Reconheço, sim, que as artes plásticas neste país ainda não são celebradas como poderiam. Há, contudo, o pior: o não-acolhimento quase vergonhoso dos artistas que apenas manuseiam o papel, como os gravadores e os desenhistas. Uma pena e um desperdício. Embora muitíssimo mais caras no mercado de arte, só as telas a óleo, no geral, são requisitadas pelos endinheirados. Essas tristes observações – que a meu ver comprometem a classe média brasileira – vêm a propósito da morte da gravadora Marília Rodrigues. O silêncio e o obituário esquálido contradizem a grandeza da artista.
Pois que Marília foi das primeiras a ser levada por Darcy Ribeiro à Universidade de Brasília no começo dos 60, quando o sonho lancetou os umbrais da ação e da fé num Brasil novo. Marília Rodrigues – soprada pelo idealismo e tocada pela genialidade – construiu uma obra restrita e sofisticada.

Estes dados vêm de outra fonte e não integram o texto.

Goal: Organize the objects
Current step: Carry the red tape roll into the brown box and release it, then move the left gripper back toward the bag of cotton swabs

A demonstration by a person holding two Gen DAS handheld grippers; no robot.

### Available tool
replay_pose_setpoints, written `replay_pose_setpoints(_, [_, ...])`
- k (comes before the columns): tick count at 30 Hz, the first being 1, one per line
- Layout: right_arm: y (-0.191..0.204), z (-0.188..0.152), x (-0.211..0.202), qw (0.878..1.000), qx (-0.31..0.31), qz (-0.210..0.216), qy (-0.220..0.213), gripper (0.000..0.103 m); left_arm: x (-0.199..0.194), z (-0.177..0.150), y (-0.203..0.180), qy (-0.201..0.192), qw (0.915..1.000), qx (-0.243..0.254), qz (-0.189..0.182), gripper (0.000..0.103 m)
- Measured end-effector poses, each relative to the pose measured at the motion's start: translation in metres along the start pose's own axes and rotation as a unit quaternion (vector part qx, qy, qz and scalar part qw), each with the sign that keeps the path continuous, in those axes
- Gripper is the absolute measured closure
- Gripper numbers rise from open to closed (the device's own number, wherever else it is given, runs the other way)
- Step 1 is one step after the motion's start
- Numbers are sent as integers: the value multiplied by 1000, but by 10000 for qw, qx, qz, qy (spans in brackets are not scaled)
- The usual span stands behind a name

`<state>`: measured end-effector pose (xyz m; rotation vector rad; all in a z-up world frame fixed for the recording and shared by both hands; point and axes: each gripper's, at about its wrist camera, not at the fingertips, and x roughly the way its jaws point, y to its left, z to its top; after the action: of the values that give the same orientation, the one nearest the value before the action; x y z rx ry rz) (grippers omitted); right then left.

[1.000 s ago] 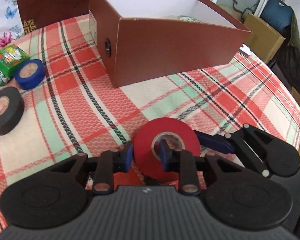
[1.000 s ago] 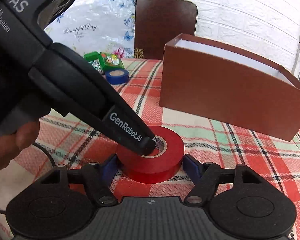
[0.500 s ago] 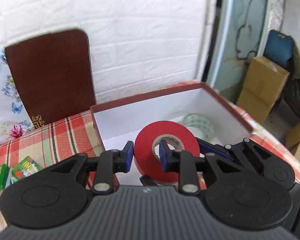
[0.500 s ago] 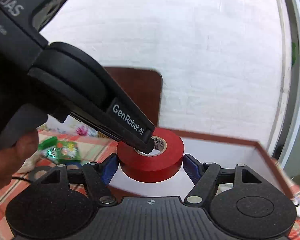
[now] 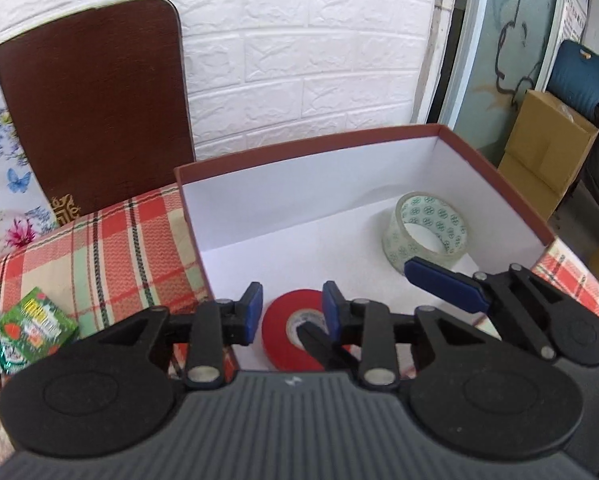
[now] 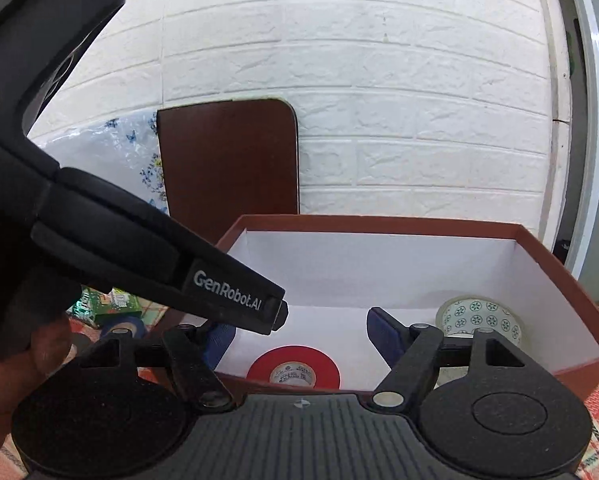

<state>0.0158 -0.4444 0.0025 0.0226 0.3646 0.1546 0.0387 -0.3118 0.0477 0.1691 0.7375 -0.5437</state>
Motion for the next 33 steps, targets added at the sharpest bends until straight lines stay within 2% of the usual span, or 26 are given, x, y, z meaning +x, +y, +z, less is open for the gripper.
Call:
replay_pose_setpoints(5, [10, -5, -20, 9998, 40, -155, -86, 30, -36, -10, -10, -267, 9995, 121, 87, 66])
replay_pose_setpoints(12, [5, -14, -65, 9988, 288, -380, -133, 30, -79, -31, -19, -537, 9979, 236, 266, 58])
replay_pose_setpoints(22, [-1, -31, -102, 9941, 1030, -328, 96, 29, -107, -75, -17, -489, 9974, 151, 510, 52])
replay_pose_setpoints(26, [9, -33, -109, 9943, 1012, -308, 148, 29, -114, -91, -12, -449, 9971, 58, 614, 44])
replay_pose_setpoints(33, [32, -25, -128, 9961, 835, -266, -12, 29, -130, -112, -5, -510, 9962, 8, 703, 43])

Ademais, viveu como morreu, silenciosamente. Não sem antes ter, depois de Brasília, participado de alguns dos melhores momentos afetivos da gravura no Brasil. Foi professora na Escolinha de Artes, fundada por Augusto Rodrigues. E fez história como mestra no atelier do MAM-Rio. Marília parte para a posteridade nas asas de seus pássaros. As aves recriadas em beleza através da gravação em suas duras chapas de metal. Transpostas em seguida (por prensa manual) para os múltiplos (generosos) do papel. Marília Rodrigues agora voa o vôo do reconhecimento obrigatório. Um pássaro da posteridade.